# Exercise goal
Only the lines holding the string "camera" are needed; copy each of them from the data.
START Data supplied
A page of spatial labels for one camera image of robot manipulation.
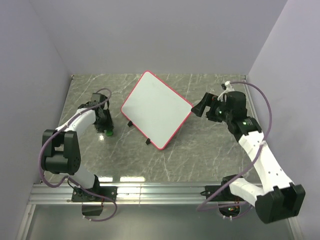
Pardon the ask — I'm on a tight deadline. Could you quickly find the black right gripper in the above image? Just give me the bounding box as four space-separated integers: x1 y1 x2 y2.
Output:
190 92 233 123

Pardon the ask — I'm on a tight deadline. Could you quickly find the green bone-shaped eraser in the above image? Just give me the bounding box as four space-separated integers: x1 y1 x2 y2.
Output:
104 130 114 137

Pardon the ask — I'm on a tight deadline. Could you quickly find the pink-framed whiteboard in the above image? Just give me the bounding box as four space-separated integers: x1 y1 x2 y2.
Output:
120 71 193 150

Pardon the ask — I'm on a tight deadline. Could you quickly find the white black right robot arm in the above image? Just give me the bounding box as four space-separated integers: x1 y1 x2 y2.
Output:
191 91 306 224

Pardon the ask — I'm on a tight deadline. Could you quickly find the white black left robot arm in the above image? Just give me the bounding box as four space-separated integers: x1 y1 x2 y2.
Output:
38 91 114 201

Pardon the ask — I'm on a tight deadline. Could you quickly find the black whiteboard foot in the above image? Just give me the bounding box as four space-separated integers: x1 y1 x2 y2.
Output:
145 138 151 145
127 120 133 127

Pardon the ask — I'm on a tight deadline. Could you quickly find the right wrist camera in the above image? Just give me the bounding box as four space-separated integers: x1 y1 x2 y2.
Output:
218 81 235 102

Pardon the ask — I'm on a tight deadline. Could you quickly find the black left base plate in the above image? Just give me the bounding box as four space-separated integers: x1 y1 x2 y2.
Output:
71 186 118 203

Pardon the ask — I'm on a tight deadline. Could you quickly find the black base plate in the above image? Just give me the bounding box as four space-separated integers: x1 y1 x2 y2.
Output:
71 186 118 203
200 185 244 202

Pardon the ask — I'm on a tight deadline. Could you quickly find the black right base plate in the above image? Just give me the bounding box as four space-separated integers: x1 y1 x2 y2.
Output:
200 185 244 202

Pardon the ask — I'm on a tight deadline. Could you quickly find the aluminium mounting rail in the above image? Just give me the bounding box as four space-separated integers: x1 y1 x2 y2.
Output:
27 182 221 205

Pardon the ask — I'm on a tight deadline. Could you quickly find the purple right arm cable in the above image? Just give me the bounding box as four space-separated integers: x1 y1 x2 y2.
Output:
END Data supplied
# Response to this task
A page of spatial labels for one camera image of robot manipulation.
Pardon the ask — I'm on a tight deadline. Could you quickly find the right wrist camera in the above image? Just give me the bounding box as four space-separated integers: x1 y1 x2 y2.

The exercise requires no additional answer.